X = df[FEATURES].copy()
y = df[TARGET].copy()

# Split train/test (stratify penting karena data tidak seimbang)
X_train, X_test, y_train, y_test = train_test_split(
    X, y, test_size=0.2, random_state=42, stratify=y
)

# Scaling (StandardScaler)
scaler = StandardScaler()
X_train_scaled = scaler.fit_transform(X_train)
X_test_scaled  = scaler.transform(X_test)

print("Train shape:", X_train_scaled.shape)
print("Test shape :", X_test_scaled.shape)

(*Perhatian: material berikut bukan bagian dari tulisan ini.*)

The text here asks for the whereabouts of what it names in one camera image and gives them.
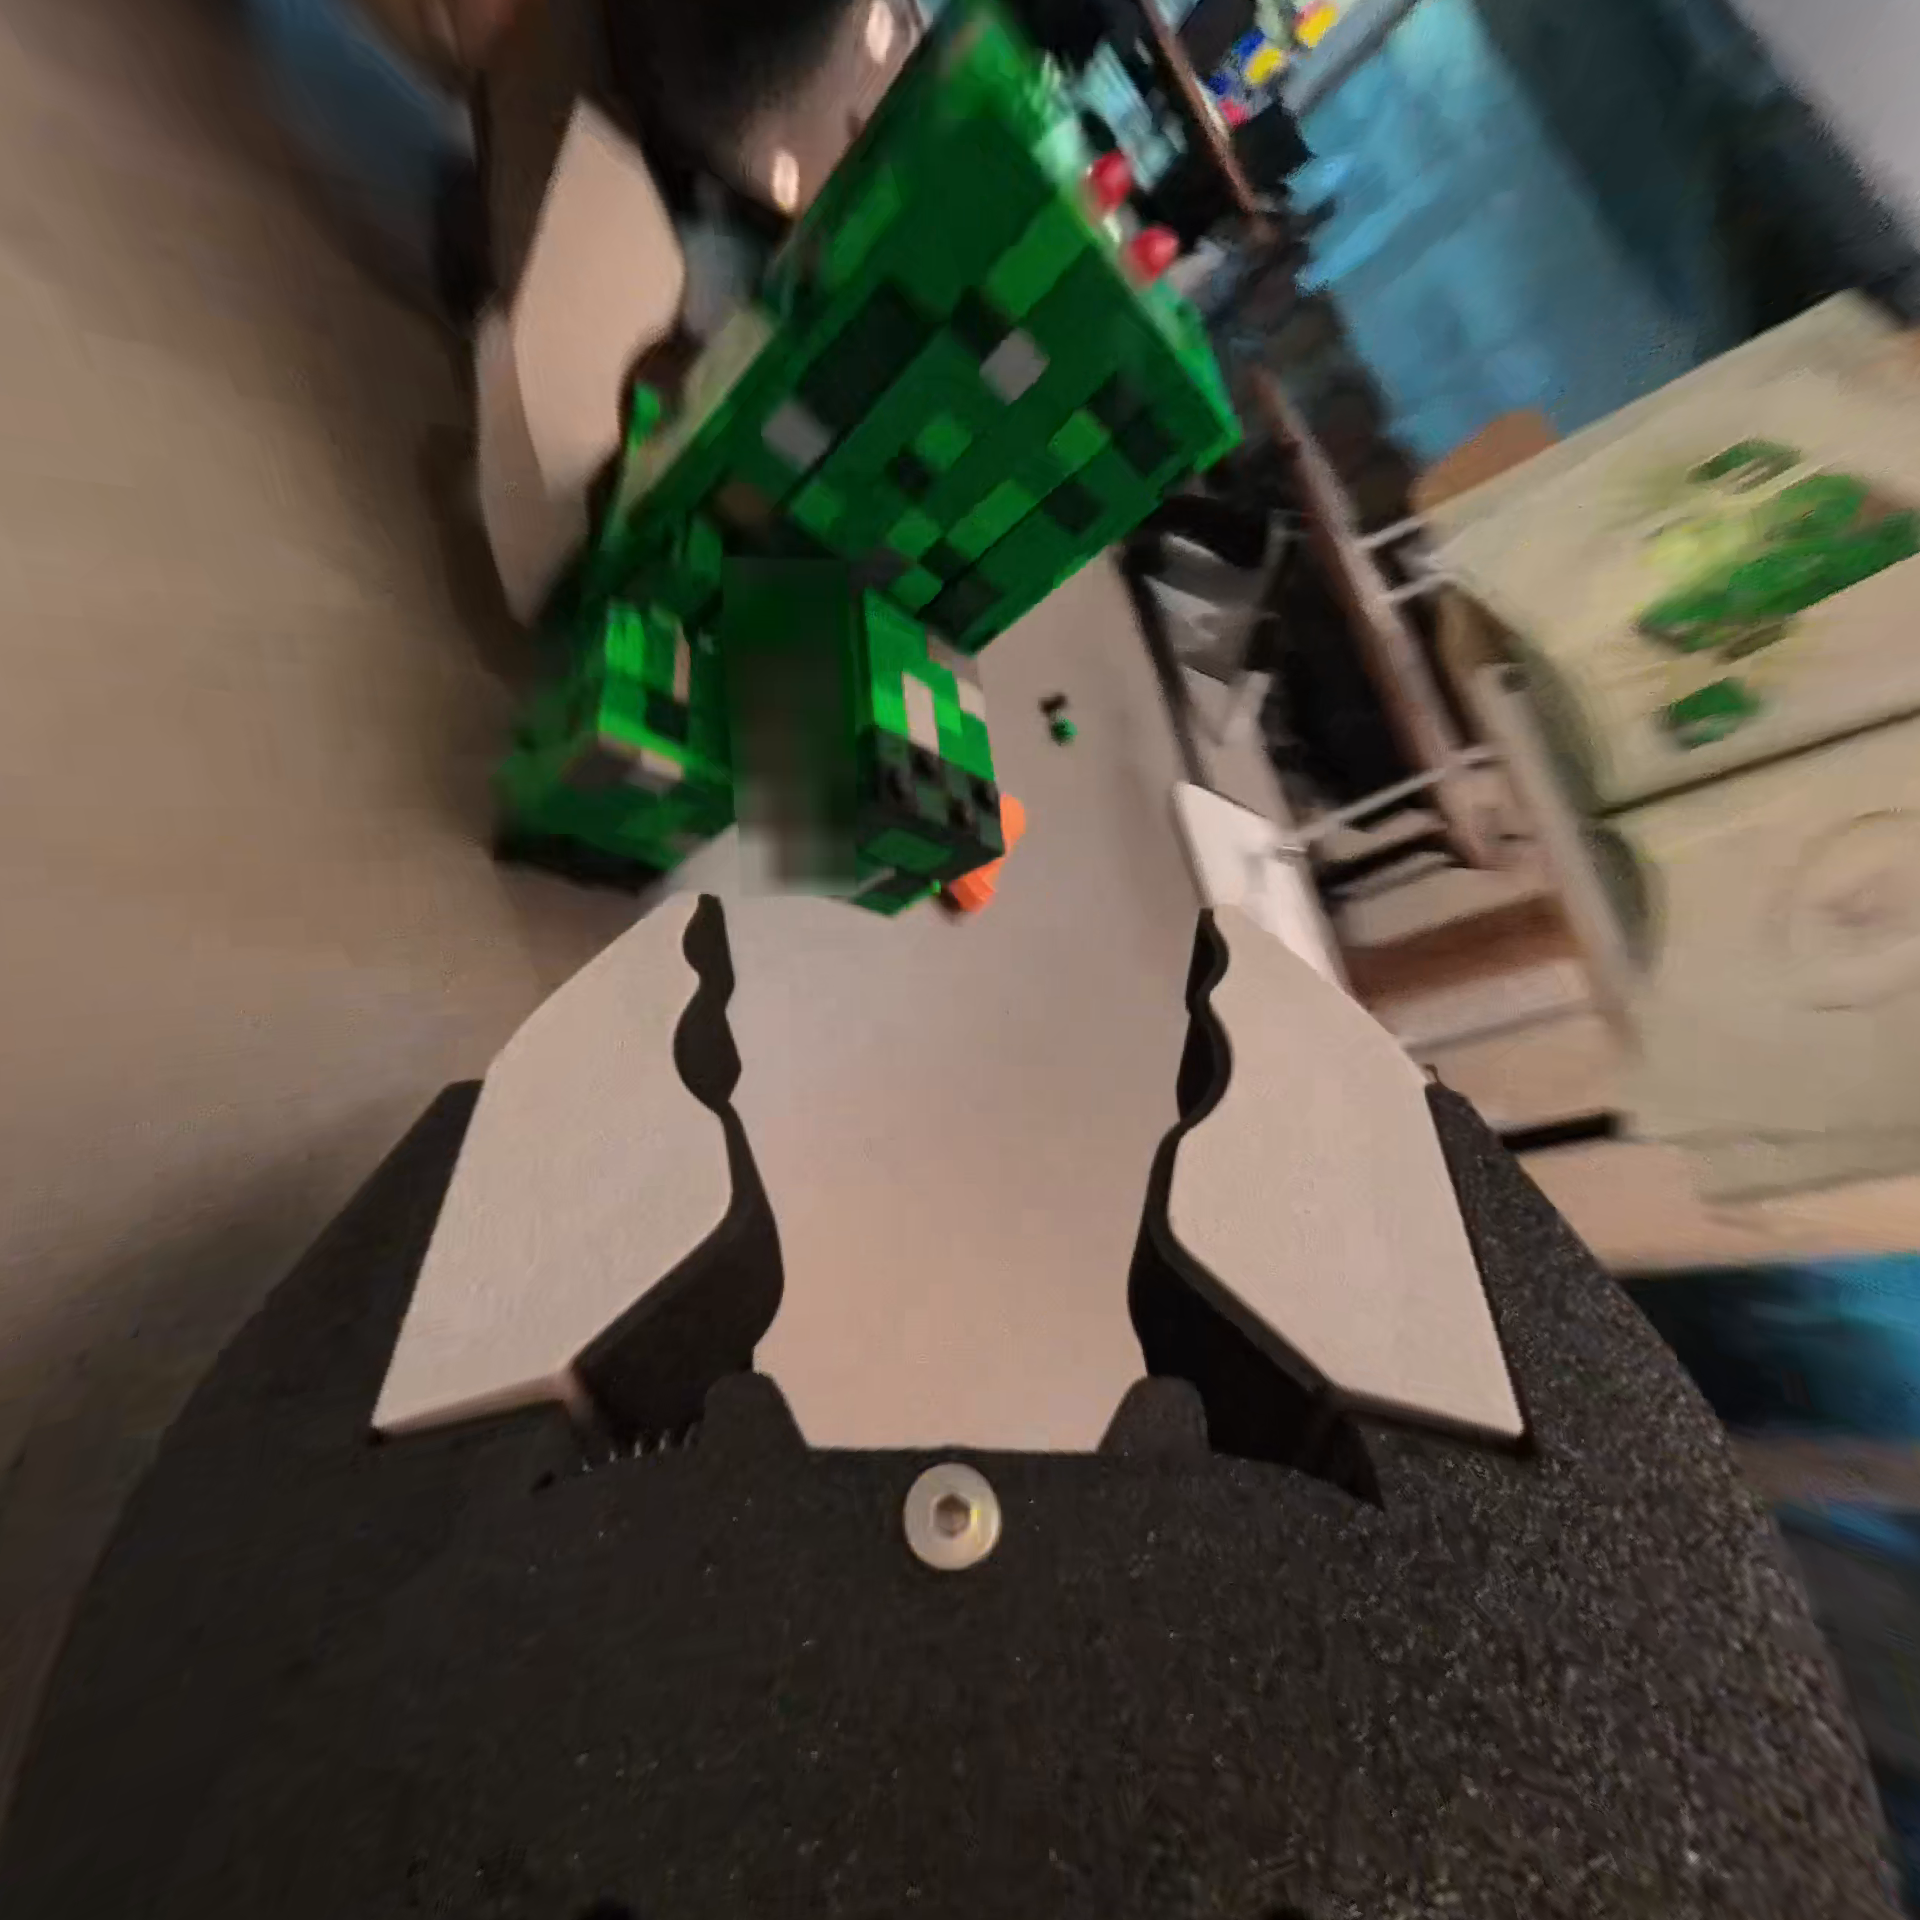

## 3) Definisi Model (Arsitektur)
Sesuai rancangan TP-11:
- **Input:** 3 fitur  
- **Hidden Layer:** 1 layer, 5 neuron, aktivasi ReLU  
- **Output:** 1 neuron, aktivasi Sigmoid (klasifikasi biner)

In [None]:
tf.random.set_seed(42)

model = Sequential([
    Dense(5, activation="relu", input_shape=(3,)),  # hidden layer: 5 neuron
    Dense(1, activation="sigmoid")                  # output: sigmoid
])

model.compile(
    optimizer="adam",
    loss="binary_crossentropy",
    metrics=["accuracy"]
)

model.summary()


## 4) Training Process
Kita gunakan **EarlyStopping** agar berhenti otomatis jika validasi tidak membaik.

In [None]:
early_stopping = EarlyStopping(
    monitor="val_loss",
    patience=5,
    restore_best_weights=True
)

history = model.fit(
    X_train_scaled, y_train,
    validation_split=0.2,
    epochs=50,
    batch_size=32,
    callbacks=[early_stopping],
    verbose=1
)


## 5) Visualisasi Grafik (Loss/Accuracy)

In [None]:
history_df = pd.DataFrame(history.history)

# Plot Loss
plt.figure()
plt.plot(history_df["loss"], label="train_loss")
plt.plot(history_df["val_loss"], label="val_loss")
plt.title("Training vs Validation Loss")
plt.xlabel("Epoch")
plt.ylabel("Loss")
plt.legend()
plt.show()

# Plot Accuracy
plt.figure()
plt.plot(history_df["accuracy"], label="train_accuracy")
plt.plot(history_df["val_accuracy"], label="val_accuracy")
plt.title("Training vs Validation Accuracy")
plt.xlabel("Epoch")
plt.ylabel("Accuracy")
plt.legend()
plt.show()


## 6) Evaluasi Akhir (Test Set)
Karena data imbalanced, perhatikan **recall** untuk kelas fraud (1).

In [None]:
# Prediksi pada test set
y_pred_prob = model.predict(X_test_scaled).ravel()
y_pred = (y_pred_prob >= 0.5).astype(int)

# Confusion Matrix
cm = confusion_matrix(y_test, y_pred)
print("Confusion Matrix:\n", cm)

# Classification Report
print("\nClassification Report:")
print(classification_report(y_test, y_pred, digits=4))


In [None]:
# Visualisasi confusion matrix sederhana
plt.figure()
plt.imshow(cm)
plt.title("Confusion Matrix")
plt.xlabel("Predicted")
plt.ylabel("Actual")
plt.xticks([0,1], ["0","1"])
plt.yticks([0,1], ["0","1"])
for (i, j), v in np.ndenumerate(cm):
    plt.text(j, i, str(v), ha="center", va="center")
plt.colorbar()
plt.show()


## (Opsional) Simpan Model & Scaler
Agar bisa dipakai untuk deployment (misalnya di aplikasi Flask).

In [None]:
# Simpan scaler (sklearn) dan model (Keras)
joblib.dump(scaler, "scaler.joblib")
model.save("model.keras")

print("Tersimpan: scaler.joblib dan model.keras")


### Catatan untuk Laporan
- Jelaskan bahwa dataset fraud **sangat tidak seimbang** (imbalanced).
- Akurasi tinggi bisa menipu; fokus pada **Recall** kelas fraud (1).
- Jelaskan bahwa scaling dilakukan karena ANN sensitif terhadap skala fitur (sesuai modul).